WHAT IS BEING ASKED | In the records below, find the line with "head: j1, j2" and the line with "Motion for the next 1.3". Print both exactly, along with every line between them, and no other line.

━━━ DATA SHOWN ━━━

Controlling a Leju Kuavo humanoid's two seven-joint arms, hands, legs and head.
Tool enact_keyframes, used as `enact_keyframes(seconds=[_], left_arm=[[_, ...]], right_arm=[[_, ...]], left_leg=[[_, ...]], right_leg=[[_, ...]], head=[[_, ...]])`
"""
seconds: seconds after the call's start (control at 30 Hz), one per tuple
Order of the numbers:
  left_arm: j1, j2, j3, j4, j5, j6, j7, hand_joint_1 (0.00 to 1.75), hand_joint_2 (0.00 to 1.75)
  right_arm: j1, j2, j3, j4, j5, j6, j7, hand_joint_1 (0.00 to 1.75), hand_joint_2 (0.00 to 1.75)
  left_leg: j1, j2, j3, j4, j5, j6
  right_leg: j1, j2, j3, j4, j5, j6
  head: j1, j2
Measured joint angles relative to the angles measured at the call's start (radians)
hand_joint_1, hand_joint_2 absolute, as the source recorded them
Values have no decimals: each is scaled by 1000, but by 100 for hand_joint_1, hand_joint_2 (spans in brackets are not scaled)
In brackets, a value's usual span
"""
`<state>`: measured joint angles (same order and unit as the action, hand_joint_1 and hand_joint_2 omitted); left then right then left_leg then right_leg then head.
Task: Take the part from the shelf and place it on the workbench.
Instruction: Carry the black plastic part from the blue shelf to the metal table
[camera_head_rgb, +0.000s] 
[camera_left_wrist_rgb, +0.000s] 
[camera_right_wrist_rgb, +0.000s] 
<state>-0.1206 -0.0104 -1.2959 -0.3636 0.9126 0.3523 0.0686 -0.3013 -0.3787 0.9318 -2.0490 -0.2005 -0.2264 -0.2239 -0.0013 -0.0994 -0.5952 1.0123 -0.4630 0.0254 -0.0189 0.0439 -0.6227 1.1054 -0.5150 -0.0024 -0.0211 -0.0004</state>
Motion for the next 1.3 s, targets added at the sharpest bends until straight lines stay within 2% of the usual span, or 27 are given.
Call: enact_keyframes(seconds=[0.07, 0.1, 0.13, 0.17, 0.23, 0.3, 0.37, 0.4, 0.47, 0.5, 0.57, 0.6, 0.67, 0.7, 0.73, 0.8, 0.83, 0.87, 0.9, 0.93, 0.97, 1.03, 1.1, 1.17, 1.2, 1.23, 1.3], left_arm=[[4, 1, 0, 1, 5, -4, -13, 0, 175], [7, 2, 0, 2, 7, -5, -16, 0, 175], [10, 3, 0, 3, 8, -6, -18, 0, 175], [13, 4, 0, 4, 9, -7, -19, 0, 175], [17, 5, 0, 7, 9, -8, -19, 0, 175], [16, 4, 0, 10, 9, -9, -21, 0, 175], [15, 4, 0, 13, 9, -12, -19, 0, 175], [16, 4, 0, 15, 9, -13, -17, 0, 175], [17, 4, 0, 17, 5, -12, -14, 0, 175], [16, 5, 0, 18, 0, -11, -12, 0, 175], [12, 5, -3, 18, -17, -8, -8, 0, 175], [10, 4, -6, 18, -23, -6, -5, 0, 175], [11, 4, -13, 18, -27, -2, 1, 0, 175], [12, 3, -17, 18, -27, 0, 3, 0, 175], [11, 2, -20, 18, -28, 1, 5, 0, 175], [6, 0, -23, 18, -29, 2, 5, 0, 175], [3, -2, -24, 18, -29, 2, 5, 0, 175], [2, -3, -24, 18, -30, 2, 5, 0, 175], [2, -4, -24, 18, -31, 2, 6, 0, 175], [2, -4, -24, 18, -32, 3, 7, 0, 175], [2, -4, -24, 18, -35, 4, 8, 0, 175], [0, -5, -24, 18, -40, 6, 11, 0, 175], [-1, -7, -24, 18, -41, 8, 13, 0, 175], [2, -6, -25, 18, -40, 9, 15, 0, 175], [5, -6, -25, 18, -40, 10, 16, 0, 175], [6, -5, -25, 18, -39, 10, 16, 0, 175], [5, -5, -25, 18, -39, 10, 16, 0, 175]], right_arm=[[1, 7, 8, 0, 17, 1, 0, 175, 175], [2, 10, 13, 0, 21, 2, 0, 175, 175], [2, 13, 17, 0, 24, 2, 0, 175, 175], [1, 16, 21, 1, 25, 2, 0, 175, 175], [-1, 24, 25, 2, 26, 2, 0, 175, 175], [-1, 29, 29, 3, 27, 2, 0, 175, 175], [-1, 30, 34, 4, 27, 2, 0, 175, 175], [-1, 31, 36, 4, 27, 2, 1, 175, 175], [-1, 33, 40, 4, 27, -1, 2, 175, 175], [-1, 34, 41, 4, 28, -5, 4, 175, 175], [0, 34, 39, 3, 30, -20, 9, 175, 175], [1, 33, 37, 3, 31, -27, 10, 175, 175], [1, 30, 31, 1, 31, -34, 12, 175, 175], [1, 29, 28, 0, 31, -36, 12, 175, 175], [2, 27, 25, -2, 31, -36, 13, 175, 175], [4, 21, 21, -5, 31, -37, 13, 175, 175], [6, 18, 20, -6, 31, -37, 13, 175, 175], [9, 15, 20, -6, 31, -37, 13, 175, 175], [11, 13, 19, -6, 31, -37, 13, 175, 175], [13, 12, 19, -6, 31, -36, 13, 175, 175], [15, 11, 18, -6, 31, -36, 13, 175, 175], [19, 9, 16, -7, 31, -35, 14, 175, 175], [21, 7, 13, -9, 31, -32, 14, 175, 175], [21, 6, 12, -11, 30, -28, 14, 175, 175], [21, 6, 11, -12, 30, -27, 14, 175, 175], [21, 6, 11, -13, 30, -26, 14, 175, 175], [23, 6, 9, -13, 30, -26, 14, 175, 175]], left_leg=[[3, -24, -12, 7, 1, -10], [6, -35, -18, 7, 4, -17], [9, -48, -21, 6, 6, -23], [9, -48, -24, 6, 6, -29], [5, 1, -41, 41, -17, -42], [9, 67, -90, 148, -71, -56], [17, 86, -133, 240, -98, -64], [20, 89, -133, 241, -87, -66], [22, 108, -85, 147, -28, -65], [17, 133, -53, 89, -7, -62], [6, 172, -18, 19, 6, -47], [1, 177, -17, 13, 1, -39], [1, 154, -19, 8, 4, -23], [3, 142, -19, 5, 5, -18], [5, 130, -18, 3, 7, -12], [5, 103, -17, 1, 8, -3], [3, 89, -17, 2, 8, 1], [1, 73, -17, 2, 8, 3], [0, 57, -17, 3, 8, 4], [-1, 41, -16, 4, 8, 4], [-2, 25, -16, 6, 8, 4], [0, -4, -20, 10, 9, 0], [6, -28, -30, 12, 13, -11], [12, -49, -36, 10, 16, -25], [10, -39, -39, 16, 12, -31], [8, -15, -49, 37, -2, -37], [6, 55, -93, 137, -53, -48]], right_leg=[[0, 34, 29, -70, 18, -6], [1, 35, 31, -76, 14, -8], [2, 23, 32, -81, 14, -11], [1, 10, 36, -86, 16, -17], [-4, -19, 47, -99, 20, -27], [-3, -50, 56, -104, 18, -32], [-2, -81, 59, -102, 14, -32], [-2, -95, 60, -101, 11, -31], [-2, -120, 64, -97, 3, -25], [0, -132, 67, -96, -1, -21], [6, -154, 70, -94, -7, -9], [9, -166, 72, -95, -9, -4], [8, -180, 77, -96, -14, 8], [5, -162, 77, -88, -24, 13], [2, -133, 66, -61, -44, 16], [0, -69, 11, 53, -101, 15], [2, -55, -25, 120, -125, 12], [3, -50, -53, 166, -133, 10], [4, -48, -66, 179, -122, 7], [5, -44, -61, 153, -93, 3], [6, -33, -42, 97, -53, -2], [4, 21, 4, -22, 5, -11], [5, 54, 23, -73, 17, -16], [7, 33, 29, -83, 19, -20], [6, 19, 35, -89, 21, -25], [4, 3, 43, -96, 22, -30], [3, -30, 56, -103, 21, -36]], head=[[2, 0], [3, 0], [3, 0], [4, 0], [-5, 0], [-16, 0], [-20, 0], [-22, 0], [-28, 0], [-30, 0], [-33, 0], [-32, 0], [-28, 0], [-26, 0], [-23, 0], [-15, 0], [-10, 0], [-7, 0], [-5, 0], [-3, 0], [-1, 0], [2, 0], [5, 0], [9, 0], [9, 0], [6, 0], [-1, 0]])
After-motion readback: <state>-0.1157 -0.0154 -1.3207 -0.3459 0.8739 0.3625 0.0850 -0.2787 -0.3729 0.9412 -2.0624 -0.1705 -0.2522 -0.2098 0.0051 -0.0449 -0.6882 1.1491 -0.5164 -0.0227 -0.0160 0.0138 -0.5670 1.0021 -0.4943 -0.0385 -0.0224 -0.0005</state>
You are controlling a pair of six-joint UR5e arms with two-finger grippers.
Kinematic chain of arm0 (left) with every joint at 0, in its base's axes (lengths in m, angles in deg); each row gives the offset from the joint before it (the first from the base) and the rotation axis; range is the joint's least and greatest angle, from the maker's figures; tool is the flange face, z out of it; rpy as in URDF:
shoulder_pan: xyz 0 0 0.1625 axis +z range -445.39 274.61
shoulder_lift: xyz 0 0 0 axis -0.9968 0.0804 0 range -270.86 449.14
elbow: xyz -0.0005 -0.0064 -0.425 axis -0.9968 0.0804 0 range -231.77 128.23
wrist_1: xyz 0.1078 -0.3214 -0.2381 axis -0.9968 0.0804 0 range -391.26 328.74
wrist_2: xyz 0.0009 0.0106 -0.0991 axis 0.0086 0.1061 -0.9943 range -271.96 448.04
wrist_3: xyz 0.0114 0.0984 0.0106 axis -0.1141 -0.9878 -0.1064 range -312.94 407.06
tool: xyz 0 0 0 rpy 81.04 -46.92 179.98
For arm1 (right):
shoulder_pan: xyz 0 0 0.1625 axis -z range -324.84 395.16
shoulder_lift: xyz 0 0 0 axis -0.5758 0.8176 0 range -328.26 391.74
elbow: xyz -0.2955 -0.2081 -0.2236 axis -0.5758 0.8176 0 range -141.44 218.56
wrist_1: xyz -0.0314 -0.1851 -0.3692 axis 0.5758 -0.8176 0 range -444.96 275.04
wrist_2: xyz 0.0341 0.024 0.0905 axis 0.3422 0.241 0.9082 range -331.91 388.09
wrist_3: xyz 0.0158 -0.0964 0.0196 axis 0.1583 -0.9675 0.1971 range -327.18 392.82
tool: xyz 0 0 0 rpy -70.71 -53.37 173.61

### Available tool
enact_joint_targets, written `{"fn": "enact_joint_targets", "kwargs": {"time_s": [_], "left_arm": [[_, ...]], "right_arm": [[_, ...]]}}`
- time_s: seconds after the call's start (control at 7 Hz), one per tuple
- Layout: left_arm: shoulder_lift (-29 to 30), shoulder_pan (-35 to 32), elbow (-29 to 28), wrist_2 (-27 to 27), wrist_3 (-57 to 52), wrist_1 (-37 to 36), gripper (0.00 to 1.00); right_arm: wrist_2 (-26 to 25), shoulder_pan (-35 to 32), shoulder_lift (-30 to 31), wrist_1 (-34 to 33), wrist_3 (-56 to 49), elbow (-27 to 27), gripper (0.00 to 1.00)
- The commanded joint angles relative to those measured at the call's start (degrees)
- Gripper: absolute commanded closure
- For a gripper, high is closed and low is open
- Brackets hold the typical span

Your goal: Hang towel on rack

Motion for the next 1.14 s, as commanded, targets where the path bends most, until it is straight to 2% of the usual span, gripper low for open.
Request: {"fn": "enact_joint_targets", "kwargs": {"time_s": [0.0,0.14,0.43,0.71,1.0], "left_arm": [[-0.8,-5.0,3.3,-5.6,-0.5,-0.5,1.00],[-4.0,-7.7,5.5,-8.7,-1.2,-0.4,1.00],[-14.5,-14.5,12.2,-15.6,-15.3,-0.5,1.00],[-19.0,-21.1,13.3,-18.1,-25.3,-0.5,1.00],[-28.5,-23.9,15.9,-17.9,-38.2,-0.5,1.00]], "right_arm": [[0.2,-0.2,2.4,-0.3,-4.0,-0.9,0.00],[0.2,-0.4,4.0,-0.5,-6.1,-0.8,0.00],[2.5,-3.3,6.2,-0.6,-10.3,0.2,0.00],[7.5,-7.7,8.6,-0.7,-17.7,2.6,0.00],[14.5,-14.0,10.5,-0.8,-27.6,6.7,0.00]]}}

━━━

ANSWER SPACE |
  head: j1, j2
Measured joint angles relative to the angles measured at the call's start (radians)
hand_joint_1, hand_joint_2 absolute, as the source recorded them
Values have no decimals: each is scaled by 1000, but by 100 for hand_joint_1, hand_joint_2 (spans in brackets are not scaled)
In brackets, a value's usual span
"""
`<state>`: measured joint angles (same order and unit as the action, hand_joint_1 and hand_joint_2 omitted); left then right then left_leg then right_leg then head.
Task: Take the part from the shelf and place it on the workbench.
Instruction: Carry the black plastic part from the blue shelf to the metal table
[camera_head_rgb, +0.000s] 
[camera_left_wrist_rgb, +0.000s] 
[camera_right_wrist_rgb, +0.000s] 
<state>-0.1206 -0.0104 -1.2959 -0.3636 0.9126 0.3523 0.0686 -0.3013 -0.3787 0.9318 -2.0490 -0.2005 -0.2264 -0.2239 -0.0013 -0.0994 -0.5952 1.0123 -0.4630 0.0254 -0.0189 0.0439 -0.6227 1.1054 -0.5150 -0.0024 -0.0211 -0.0004</state>
Motion for the next 1.3 s, targets added at the sharpest bends until straight lines stay within 2% of the usual span, or 27 are given.

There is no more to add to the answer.